Sabraw follows principle two, which refers to ‘rebuilding natural capital’.[60] He collects the orange sludge (which also happens to be killing the biodiversity of the local environment) and using natural chemical processes to extract the iron, returns clean water into the streams. Sabraw’s project also follows principle three.[61] By observing, interacting with, and integrating what is already there, Sabraw reaps a high-quality product – a paint pigment. Toxic follows principle five[62], six,[63] and eight[64] in that the project is making use of abundance. It is catching, storing and recycling energy (resources) to obtain a yield in a closed loop system: a non-dependent ‘sustainability’ which permaculture advocates[65] – rather than short term political thinking.

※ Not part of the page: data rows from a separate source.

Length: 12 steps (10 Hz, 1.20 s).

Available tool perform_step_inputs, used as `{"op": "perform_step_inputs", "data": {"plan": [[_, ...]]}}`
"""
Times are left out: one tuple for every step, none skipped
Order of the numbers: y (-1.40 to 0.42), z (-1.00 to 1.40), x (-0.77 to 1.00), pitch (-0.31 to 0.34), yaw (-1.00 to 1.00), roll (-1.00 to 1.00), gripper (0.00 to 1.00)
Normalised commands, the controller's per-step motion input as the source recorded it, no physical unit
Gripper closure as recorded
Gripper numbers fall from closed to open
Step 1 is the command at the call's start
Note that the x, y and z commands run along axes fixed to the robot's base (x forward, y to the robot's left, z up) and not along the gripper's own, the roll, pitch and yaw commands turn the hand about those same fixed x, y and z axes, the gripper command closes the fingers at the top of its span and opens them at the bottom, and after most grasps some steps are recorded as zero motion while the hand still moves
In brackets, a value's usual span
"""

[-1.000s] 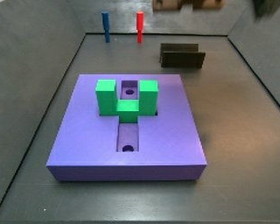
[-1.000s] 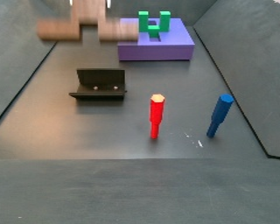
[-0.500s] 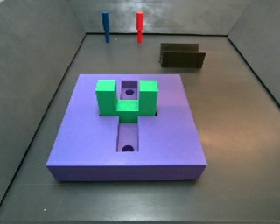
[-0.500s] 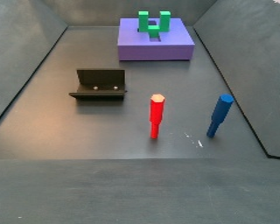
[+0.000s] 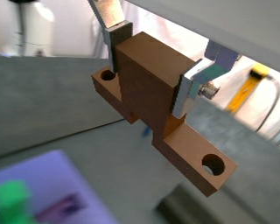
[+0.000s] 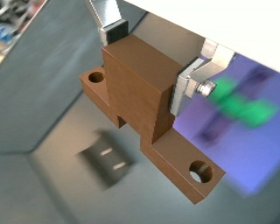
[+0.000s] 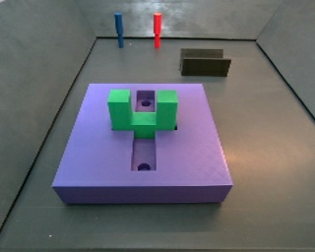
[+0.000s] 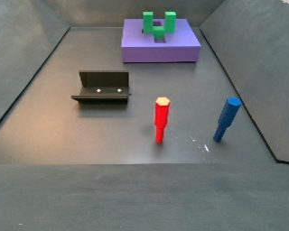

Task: Pick up the brown object. Move up. Place the brown object on the fixture. Regrasp the brown object. Move to above the board. Insert the brown object.
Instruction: Move to above the board, then insert the brown object.

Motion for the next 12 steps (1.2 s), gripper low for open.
{"op": "perform_step_inputs", "data": {"plan": [[-0.45, 0.08, -0.41, 0.07, -0.15, -1.0, 1.0], [-0.23, 0.05, -0.23, 0.075, -0.14, -1.0, 1.0], [-0.07, 0.02, -0.12, 0.068, -0.12, -1.0, 1.0], [-0.02, 0.0, -0.09, 0.065, -0.12, -1.0, 1.0], [0.01, 0.01, -0.07, 0.04, -0.08, -0.78, 1.0], [0.01, 0.0, -0.06, 0.012, -0.05, -0.56, 1.0], [0.01, 0.0, -0.04, -0.006, -0.02, -0.34, 1.0], [0.02, 0.01, -0.04, -0.013, -0.02, -0.23, 1.0], [0.0, 0.0, 0.02, 0.0, 0.0, 0.0, 1.0], [0.0, -0.03, 0.0, 0.0, -0.01, 0.0, 1.0], [0.0, -0.11, 0.0, -0.043, -0.23, -0.09, 1.0], [0.0, -0.14, 0.03, -0.084, -0.58, -0.25, 1.0]]}}
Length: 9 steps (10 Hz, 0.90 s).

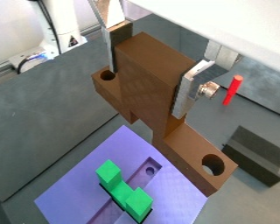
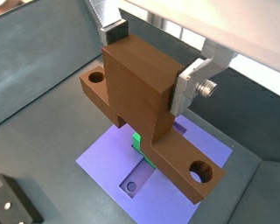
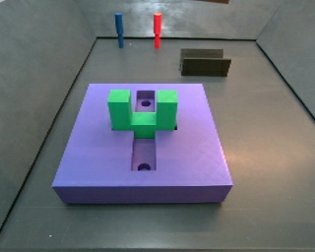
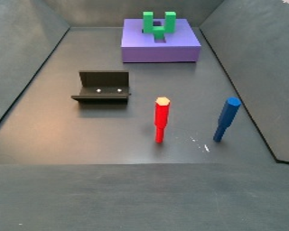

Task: Pick up the brown object. Move up. Place the brown object on the fixture. Regrasp the brown object. Move to above the board. Insert the brown object.
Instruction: Insert the brown object.

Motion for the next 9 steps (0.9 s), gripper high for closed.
{"op": "perform_step_inputs", "data": {"plan": [[0.0, -0.16, 0.12, -0.076, -0.74, -0.31, 1.0], [0.0, -0.11, 0.07, -0.139, -0.8, -0.27, 1.0], [0.0, -0.13, 0.0, -0.144, -0.82, -0.26, 1.0], [-0.02, -0.15, 0.0, -0.149, -0.83, -0.24, 1.0], [-0.05, -0.2, 0.0, -0.144, -0.86, -0.21, 1.0], [-0.07, -0.31, -0.05, -0.189, -0.91, -0.17, 1.0], [-0.05, -0.46, -0.07, -0.217, -0.97, -0.11, 1.0], [-0.01, -0.48, 0.0, -0.117, -1.0, -0.05, 1.0], [0.0, -0.44, 0.0, -0.049, -1.0, -0.02, 1.0]]}}
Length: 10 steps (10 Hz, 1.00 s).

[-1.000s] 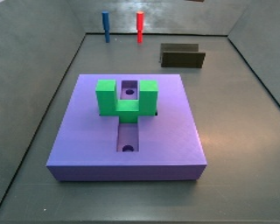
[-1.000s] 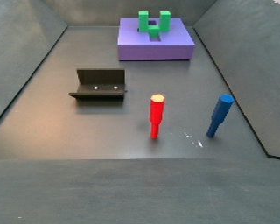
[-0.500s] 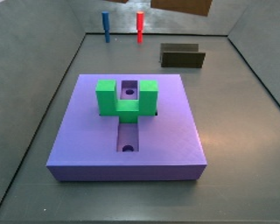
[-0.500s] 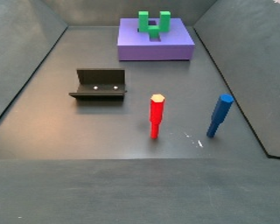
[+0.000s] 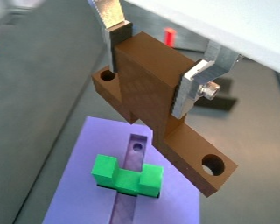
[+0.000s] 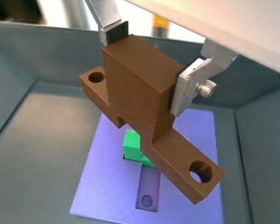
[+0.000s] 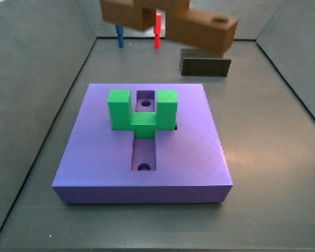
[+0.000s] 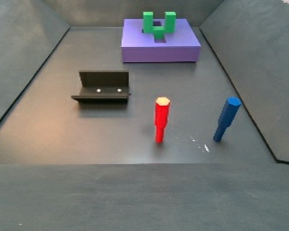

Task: Pick up the brown object. Move up. Place the brown object on the fixture. Regrasp the brown object. Move to above the board. Insert the brown object.
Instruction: Insert the brown object.

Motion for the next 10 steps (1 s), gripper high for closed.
{"op": "perform_step_inputs", "data": {"plan": [[0.0, -0.39, 0.0, -0.001, -1.0, -0.03, 1.0], [0.0, -0.34, 0.0, 0.0, -1.0, -0.04, 1.0], [-0.01, -0.29, 0.0, 0.0, -1.0, -0.06, 1.0], [-0.04, -0.24, 0.0, 0.004, -1.0, -0.07, 1.0], [-0.05, -0.22, 0.0, 0.027, -0.98, -0.08, 1.0], [-0.05, -0.18, 0.0, 0.057, -0.97, -0.09, 1.0], [-0.05, -0.13, 0.01, 0.094, -0.95, -0.1, 1.0], [-0.13, -0.03, 0.03, 0.091, -0.91, -0.1, 1.0], [-0.17, 0.0, 0.11, 0.067, -0.55, -0.09, 1.0], [0.0, -0.11, 0.04, 0.0, -0.08, -0.05, 1.0]]}}
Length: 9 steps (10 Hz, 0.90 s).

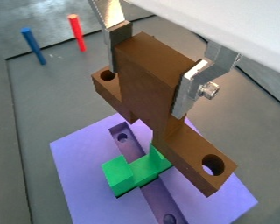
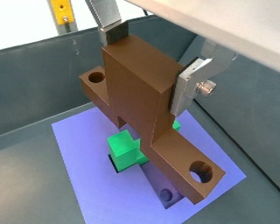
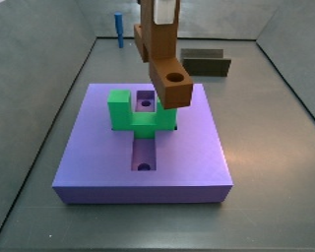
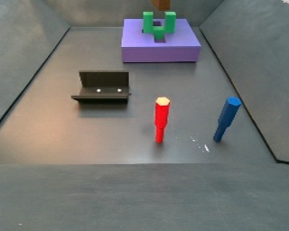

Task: Pick up the brown object. Move up. Place the brown object on the fixture. Regrasp the brown object. Move to above the board. Insert the brown object.
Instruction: Insert the brown object.

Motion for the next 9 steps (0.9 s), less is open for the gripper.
{"op": "perform_step_inputs", "data": {"plan": [[0.0, -0.15, 0.11, 0.0, -0.15, -0.06, 1.0], [-0.06, -0.29, 0.11, 0.0, -0.6, -0.02, 1.0], [-0.07, -0.24, 0.0, 0.0, -0.67, 0.0, 1.0], [-0.11, -0.16, 0.0, 0.001, -0.52, 0.04, 1.0], [-0.11, -0.13, -0.06, 0.016, -0.49, 0.06, 1.0], [-0.15, -0.06, -0.19, 0.001, -0.36, 0.05, 1.0], [-0.1, -0.1, -0.1, 0.0, -0.22, 0.05, 1.0], [-0.02, -0.15, 0.0, 0.0, -0.17, 0.06, 1.0], [0.0, -0.24, 0.0, 0.0, -0.07, 0.08, 1.0]]}}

There are also the paintings. Sabraw’s Chrome series express a bio-fragility: his process a balancing act, an exploration of micro/macro subject matter, idiosyncratic connections and accidents. Sabraw loads the perfectly leveled metallic surfaces with oil-based pigment until they are so finely balanced as to be perilous.[66]

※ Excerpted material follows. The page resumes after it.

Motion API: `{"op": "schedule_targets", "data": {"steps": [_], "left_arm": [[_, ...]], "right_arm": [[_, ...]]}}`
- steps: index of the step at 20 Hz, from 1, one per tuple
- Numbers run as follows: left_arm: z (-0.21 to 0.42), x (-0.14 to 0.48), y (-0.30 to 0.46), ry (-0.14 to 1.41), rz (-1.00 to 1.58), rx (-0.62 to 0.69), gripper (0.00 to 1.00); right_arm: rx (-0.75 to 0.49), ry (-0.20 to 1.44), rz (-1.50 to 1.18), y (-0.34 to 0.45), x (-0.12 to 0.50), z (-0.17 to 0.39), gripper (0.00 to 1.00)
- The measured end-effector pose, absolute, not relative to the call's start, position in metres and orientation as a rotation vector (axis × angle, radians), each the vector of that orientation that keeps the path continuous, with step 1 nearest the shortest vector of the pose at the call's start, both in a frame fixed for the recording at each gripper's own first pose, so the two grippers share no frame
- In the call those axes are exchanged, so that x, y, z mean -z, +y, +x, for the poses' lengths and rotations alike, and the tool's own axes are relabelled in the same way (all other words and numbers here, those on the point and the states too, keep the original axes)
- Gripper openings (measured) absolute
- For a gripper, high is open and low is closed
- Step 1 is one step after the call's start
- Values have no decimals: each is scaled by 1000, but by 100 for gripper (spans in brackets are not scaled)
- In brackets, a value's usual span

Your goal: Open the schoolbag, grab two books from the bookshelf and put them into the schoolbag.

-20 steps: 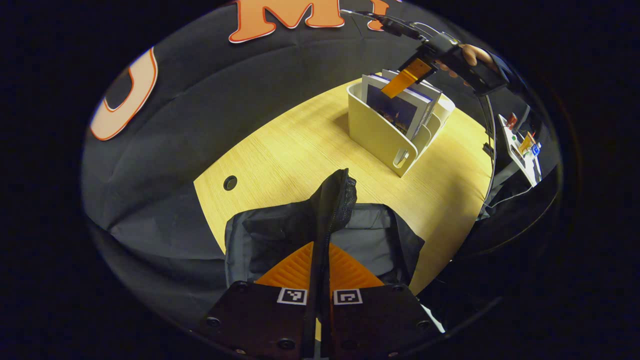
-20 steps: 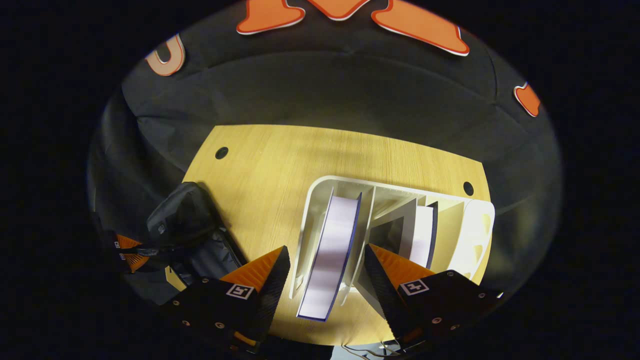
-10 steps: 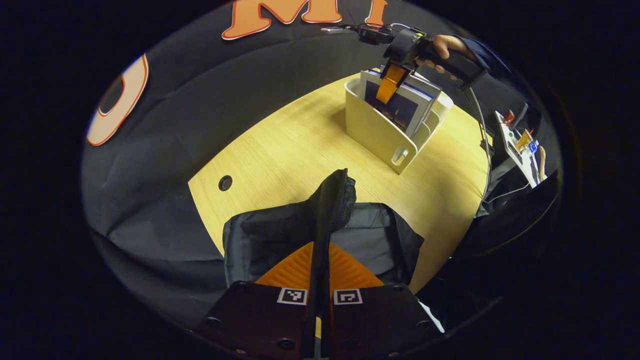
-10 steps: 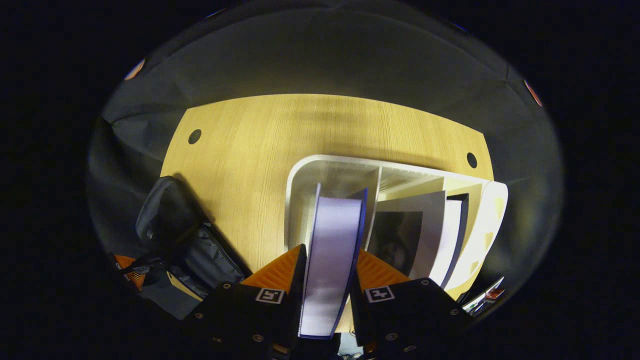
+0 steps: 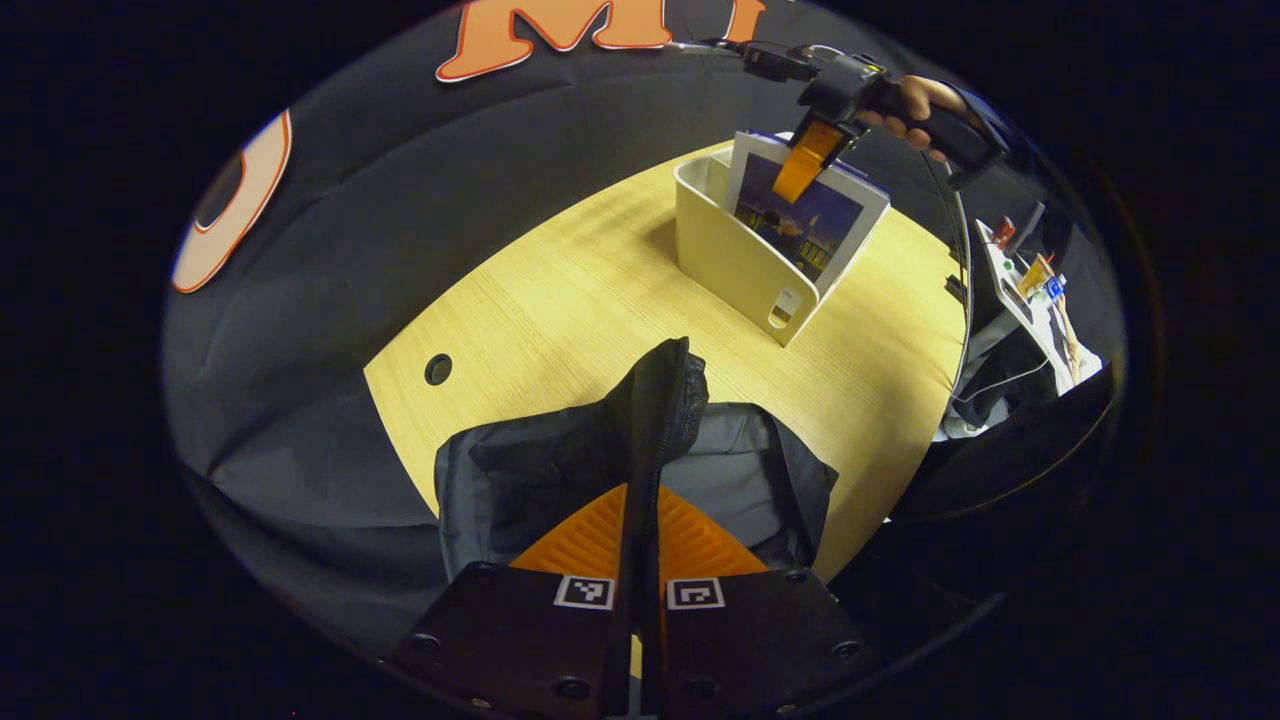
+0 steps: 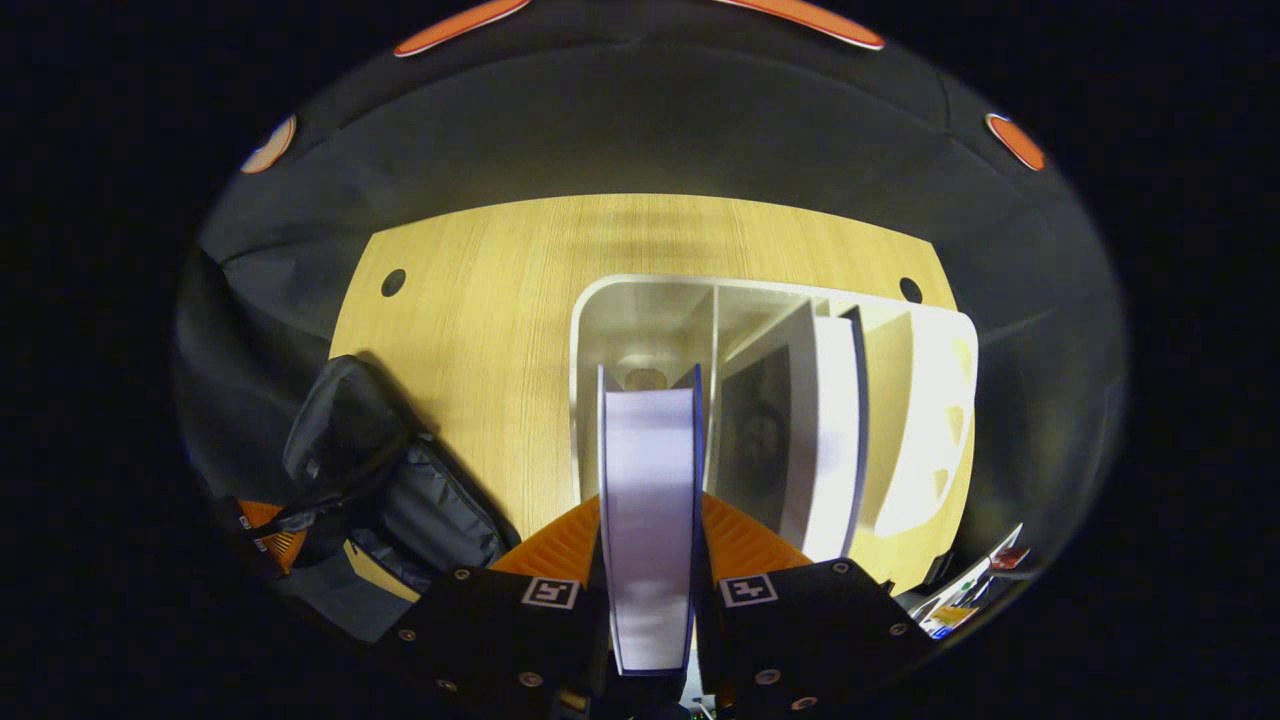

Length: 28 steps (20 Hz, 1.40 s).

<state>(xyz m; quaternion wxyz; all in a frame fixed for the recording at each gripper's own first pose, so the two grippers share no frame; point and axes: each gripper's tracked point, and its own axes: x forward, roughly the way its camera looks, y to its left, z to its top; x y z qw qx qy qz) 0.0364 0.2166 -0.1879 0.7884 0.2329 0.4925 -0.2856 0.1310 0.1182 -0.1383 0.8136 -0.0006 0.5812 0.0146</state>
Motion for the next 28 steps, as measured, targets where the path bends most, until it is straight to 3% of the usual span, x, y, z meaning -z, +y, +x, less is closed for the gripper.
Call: {"op": "schedule_targets", "data": {"steps": [11,28], "left_arm": [[28,197,213,1067,511,666,5],[17,199,208,1054,512,666,5]], "right_arm": [[-34,1151,113,92,92,34,36],[-159,1092,510,128,130,-58,34]]}}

The third artist in this comparative analysis is Olivier de Sagazan whose performance work emerged through reflective practice – a search for a truer, more primordial identity.[67] In the work Transfiguration[68] (see fig. 7), the artist begins by removing his suit – the identity of a faceless bureaucrat. The performance powerfully explores what is under the surface of a face. Sargazan re-skins himself in clay over and over, painting eyes, mouth, fixing hair onto each configuration, and using voice to express internal transformations. With every recreation of himself, the imagery becomes more animal – more ‘other’.

           

Figure 7: Olivier de Sagazen, Transfiguration

Sagazan’s work links to principles eleven[69] and twelve[70] that talk about entropy being a constant source of change[71]; through learning to see change as an organic process, we can create more resilient systems. Paradoxically it is flexibility that makes natural systems more durable. And it is the responsive, unpredictable quality of Sagazan’s work that makes it powerful. In principle eleven, Holmgren talks about interfaces where things overlap: edges and marginals being most productive. (See fig. 8.) Haraway also talks about the edges and cracks where the endangered and the indigenous still find refuge.[72] In natural systems, areas such as coasts, wetlands, and land between woodland and pasture, are more biodiverse than the obvious bioregions[73]. This is the case with micro-scale edges too: it’s the overlaps between bodies of plants, animals, cells, living soil etc., where action takes place.[74] In bioscience, the exploration of marginal space and of symbiotic relationships between things has led to the redefining of species boundaries. Permaculture argues that our attempts to either ‘fix’ systems, set false parameters or to control nature, are at the root of the environmental crisis we face.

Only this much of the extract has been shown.